Africa’s children must be willing to redefine success and prosperity. They must embrace the knowledge that their greatest resource is their numbers and their ability to harness that will make the difference between a revolutionary generation or the tale of selfish ‘has-beens’. In Africa, pure economic growth is unsustainable unless it translates into social progress. This can only be actualized when governments across the continent and the ever-growing private sector design their solutions around people’s needs and not profit margins. Africa’s children must learn the value of industry and truly comprehend the working of value chains.
Africa’s children must learn to speak up for themselves. But more importantly, they must learn to ask the right people the right questions. They must find information, pleasant or otherwise, that seeks to explain how they got into their current situation. Only by understanding how they got there, can they accurately figure out how to get out and move forward. They must learn to disagree without raising their voices and appreciate the value of debate. The continent’s power lies in the intellectual capital of its people. Conversations must be consciously steered away from who we are to focusing on what we have to say. Informed opinions, data-driven dialogue and the resolutions that arise from that will make the difference between Africa becoming a socio-economic giant or sticking with the tired narrative of greed and conflict.
Africa’s children must strive to be self reliant. They must learn to respect their elders but more importantly, they must remember to respect themselves. The value of hard-work has been grossly understated in the recent past but there’s pride in reaping the fruits of your labour. They must cultivate a sense of purpose that guarantees that, in time, Africa will stand on nothing but its own two feet. They must seek opportunities and where none are found, they must be courageous enough to create them. Decades from now, or even sooner, the next generation will be unforgiving knowing that we lived in this time of boundless possibility and all we had to show for it was stories of how things were so much better in our day.
For Africa to prosper, her children must reclaim its most treasured virtue; empathy. The ability to identify with another’s plight. The understanding that opportunity is the universe’s way of equipping us to be of service to others. The idea that there’s dignity to be found in collective responsibility. The recognition that privilege doesn’t make you a better human being; it simply makes you a more fortunate one.

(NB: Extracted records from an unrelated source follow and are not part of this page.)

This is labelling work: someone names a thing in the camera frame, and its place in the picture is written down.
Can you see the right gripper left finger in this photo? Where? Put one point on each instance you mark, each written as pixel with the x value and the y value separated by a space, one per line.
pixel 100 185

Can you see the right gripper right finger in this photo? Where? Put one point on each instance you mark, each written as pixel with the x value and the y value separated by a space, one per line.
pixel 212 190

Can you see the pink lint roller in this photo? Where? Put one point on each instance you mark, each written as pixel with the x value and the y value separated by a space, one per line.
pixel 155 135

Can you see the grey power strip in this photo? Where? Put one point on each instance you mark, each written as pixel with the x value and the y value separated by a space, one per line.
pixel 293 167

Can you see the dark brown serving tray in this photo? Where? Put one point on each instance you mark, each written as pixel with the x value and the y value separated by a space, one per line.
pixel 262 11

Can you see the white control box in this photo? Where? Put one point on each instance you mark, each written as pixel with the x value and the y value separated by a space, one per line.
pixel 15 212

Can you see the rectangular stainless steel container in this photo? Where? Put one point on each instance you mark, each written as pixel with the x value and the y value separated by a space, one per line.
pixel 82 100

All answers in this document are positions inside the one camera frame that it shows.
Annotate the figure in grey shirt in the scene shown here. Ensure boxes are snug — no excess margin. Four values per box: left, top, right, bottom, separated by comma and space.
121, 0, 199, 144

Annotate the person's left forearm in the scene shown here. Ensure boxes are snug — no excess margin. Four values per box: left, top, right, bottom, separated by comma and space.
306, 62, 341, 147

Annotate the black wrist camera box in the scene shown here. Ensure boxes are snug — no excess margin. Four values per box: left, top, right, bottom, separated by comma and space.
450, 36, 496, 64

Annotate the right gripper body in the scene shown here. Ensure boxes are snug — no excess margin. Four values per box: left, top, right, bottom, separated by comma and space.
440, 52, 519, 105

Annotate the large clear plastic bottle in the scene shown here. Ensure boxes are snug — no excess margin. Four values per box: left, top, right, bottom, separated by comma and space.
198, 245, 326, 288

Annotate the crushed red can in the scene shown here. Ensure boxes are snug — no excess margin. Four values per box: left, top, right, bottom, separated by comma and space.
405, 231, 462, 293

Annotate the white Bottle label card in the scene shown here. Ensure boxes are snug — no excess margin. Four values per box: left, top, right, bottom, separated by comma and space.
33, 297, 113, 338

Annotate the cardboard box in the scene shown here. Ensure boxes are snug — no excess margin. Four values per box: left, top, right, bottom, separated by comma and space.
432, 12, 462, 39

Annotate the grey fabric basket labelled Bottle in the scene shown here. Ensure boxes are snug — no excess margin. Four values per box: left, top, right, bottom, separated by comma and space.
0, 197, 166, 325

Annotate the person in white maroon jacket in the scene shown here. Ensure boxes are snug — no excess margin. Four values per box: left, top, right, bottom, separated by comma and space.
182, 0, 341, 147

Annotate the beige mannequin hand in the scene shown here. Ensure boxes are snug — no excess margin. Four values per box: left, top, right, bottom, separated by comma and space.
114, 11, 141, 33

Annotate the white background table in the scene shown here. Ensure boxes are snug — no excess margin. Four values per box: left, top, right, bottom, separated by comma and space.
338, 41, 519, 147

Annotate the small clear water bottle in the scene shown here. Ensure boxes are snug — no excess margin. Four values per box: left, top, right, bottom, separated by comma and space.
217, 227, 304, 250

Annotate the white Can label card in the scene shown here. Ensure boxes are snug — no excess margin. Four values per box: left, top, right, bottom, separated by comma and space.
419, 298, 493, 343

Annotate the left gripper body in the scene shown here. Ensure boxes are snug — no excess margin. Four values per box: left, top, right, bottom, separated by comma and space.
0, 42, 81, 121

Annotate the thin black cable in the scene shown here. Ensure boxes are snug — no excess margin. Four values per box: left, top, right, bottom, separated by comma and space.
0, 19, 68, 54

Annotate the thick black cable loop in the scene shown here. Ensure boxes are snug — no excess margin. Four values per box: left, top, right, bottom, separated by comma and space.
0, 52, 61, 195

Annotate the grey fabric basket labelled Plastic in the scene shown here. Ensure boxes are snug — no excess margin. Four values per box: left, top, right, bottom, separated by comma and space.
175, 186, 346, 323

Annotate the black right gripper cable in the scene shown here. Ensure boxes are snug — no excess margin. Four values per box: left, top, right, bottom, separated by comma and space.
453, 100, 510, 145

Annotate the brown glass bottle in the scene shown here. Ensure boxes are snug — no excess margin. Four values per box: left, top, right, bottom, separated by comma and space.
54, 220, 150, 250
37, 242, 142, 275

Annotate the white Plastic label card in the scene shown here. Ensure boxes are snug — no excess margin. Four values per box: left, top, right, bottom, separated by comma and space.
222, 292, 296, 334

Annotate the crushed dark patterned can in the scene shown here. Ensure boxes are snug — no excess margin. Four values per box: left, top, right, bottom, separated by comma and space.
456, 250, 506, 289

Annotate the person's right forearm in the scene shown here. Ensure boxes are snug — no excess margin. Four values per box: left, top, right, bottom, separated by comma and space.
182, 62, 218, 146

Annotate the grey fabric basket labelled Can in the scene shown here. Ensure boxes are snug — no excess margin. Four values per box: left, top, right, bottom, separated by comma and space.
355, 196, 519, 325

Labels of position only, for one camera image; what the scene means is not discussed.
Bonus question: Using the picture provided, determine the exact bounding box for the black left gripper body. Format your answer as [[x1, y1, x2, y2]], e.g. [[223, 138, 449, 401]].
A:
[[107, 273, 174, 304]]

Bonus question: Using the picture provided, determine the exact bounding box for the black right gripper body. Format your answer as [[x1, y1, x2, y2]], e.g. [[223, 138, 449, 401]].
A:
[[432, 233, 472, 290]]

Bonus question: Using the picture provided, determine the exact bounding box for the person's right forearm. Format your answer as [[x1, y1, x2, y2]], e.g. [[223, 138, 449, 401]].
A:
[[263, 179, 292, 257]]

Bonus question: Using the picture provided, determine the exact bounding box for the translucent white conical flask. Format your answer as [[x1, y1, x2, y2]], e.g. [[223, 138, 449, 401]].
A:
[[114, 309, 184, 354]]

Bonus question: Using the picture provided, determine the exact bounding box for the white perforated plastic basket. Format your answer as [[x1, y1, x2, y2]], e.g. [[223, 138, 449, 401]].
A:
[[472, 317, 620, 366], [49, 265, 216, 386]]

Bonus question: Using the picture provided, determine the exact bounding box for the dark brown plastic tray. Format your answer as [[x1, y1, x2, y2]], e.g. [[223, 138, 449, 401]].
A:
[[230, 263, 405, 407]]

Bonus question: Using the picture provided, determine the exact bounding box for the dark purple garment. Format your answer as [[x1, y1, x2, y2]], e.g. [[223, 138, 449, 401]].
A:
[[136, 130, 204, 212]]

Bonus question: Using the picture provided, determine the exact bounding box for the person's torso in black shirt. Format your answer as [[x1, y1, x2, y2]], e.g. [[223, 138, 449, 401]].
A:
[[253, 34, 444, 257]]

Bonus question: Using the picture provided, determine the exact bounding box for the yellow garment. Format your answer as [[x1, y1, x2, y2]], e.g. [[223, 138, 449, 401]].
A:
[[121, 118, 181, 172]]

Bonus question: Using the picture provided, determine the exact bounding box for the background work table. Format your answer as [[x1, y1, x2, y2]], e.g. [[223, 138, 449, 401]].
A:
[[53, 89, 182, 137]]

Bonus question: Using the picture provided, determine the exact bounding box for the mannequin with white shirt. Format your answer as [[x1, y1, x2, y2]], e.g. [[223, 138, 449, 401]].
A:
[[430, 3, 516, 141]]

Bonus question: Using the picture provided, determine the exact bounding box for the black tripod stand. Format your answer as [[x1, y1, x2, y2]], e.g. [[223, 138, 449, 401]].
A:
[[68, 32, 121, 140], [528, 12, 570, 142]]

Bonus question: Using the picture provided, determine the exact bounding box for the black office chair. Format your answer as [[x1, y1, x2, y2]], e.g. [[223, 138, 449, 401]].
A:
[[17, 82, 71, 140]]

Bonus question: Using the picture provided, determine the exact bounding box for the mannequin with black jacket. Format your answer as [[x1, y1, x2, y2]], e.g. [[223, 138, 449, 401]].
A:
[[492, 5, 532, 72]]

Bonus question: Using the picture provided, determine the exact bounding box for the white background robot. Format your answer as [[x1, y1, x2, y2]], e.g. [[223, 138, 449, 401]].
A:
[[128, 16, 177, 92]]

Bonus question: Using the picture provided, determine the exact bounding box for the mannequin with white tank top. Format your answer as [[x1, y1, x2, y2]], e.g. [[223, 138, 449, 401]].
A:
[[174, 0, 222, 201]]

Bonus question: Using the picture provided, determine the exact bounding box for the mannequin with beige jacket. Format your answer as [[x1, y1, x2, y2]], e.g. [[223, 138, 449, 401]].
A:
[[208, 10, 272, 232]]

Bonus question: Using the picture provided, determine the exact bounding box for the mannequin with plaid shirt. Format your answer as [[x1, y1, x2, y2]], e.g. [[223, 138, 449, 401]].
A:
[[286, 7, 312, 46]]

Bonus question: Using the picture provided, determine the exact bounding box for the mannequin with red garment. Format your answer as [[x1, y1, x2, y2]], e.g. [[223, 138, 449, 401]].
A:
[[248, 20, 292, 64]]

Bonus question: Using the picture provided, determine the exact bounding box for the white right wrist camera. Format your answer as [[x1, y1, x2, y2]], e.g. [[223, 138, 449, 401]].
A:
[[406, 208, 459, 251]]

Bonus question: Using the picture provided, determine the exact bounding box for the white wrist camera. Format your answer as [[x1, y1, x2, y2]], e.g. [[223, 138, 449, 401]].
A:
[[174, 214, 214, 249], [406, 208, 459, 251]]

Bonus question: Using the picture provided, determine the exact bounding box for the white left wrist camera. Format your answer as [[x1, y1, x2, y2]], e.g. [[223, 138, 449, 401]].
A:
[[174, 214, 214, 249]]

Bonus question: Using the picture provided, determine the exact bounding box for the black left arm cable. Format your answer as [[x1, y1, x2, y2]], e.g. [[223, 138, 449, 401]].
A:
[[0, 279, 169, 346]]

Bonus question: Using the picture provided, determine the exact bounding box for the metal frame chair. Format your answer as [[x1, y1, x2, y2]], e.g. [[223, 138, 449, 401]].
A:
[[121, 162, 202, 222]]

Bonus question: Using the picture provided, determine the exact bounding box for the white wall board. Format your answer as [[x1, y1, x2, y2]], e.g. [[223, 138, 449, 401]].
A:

If I were not African, I wonder whether it would be clear to me that being African is not simply the colour of our skin or the texture of our hair. That Africa, is not just 54 resource rich countries but its diverse, colourful, innovative and incredibly resilient people. I wonder whether I would understand that the only prosperity gospel we need to buy into is that we, the children of this amazing land, have the solutions to our problems. This is the conversation we must ALL have with our sons and daughters.